Yemisi Izuora
The major contractor handling key rehabilitation of the Port Harcourt refinery, Chrome Oil Services, has assured that importation of Premium Motor Spirit (PMS) also known as petrol will drop by about 40 percent as critical unit of the refinery begins operation this week.
The company is among other contractors carrying out overhaul work at the facility as government takes giant steps to revamp the country’s four refineries in a bid to address the lingering fuel scarcity.
Executive Chairman of the group, Emeka Offor said that a critical constituent of the refinery, the Fluid Catalytic Cracking Unit (FCCU), where Vacuum Gas Oil (VGO) and heavy diesel oil (HDO) are cracked to obtain more valuable products, like FCC gasoline used as pms blend and Light Cycle as blend component for low pour fuel oil (LPFO) and liquefied petroleum gas (LPG) will resume full operations this week.
Offor, confirmed to journalists that restoration work at the FCC has reached 98 percent conclusion and will come on stream before end of the week.
The chairman, assured that when it becomes fully operational, the unit will concentrate on the production of petrol which will also go a long way of reducing importation of the product as well as resolve the lengthened petrol scarcity.

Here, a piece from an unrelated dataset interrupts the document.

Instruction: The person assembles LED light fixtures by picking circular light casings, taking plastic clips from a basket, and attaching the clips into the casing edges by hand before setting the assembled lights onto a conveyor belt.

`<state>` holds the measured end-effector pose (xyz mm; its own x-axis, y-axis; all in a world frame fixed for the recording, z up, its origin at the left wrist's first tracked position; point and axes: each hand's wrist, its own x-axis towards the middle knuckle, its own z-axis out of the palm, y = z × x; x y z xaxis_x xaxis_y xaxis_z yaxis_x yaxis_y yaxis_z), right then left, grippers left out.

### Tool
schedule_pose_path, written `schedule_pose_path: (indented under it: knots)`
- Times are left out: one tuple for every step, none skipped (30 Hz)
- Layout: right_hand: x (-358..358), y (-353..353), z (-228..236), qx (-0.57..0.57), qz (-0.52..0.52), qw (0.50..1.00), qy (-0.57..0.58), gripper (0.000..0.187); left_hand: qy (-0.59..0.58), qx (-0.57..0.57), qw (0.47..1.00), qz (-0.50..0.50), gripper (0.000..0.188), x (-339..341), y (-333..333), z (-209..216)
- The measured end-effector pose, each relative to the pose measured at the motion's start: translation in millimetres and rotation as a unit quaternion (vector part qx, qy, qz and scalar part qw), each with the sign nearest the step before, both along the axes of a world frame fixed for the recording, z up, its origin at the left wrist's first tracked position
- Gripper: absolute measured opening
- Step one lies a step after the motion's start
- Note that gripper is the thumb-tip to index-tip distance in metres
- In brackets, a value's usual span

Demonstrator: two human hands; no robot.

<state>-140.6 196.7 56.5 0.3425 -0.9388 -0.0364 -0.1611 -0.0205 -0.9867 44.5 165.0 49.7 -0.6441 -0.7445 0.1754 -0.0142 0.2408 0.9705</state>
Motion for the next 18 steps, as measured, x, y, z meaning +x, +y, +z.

He said that lack of Turn-Around-Maintenance (TAM) of the existing refineries in the country had contributed to the unrelenting scarcity of fuel in Nigeria.
‘Over time, the refineries are working but below installed capacity, the last TAM was done in 2000 and this is exercise that should be carried out every two years’, Offor said, adding that inability of the refineries to refine at capacity further complicated fuel supply situation across major cities in the country.
He attributed the problem to vandalisation of pipeline infrastructure which transports crude oil to the refineries and lack of TAM to sustain product refining capacity of the refineries.
‘We have outstandingly provided urgent situation repair work at both Kaduna and Port Harcourt refineries and the vital technical and engineering services we have turned into have guaranteed the continuous running of those refineries to make sure they are not totally grounded’ he said.
The chairman, noted that over the years, ‘we have made tremendous inroads into the oil and gas industry, through the servicing of refineries, petrochemical plants, and rehabilitation of jetties, tanks and installation of oil and gas facilities; all in conjunction with our technical partner.
All these culminated in the award of the Turn Around Maintenance (TAM) contract of both the old and the new Port Harcourt Refineries in Nigeria to Chrome Consortium – a consortium of firms headed by Chrome Oil Services – the first indigenous oil service firm to execute such a project’.
He said that with strategic alliances, joint ventures and consortiums with major International engineering and construction companies, Chrome Oil Services is poised to become a vital contributor to Nigeria’s infrastructure.
The old refinery commissioned in 1965 with current nameplate capacity of 60,000 barrels per stream day (bpd) and the new refinery commissioned in 1989 with an installed capacity of 150,000 bpd, brings the combined crude processing capacity of the Port Harcourt Refinery to 210,000.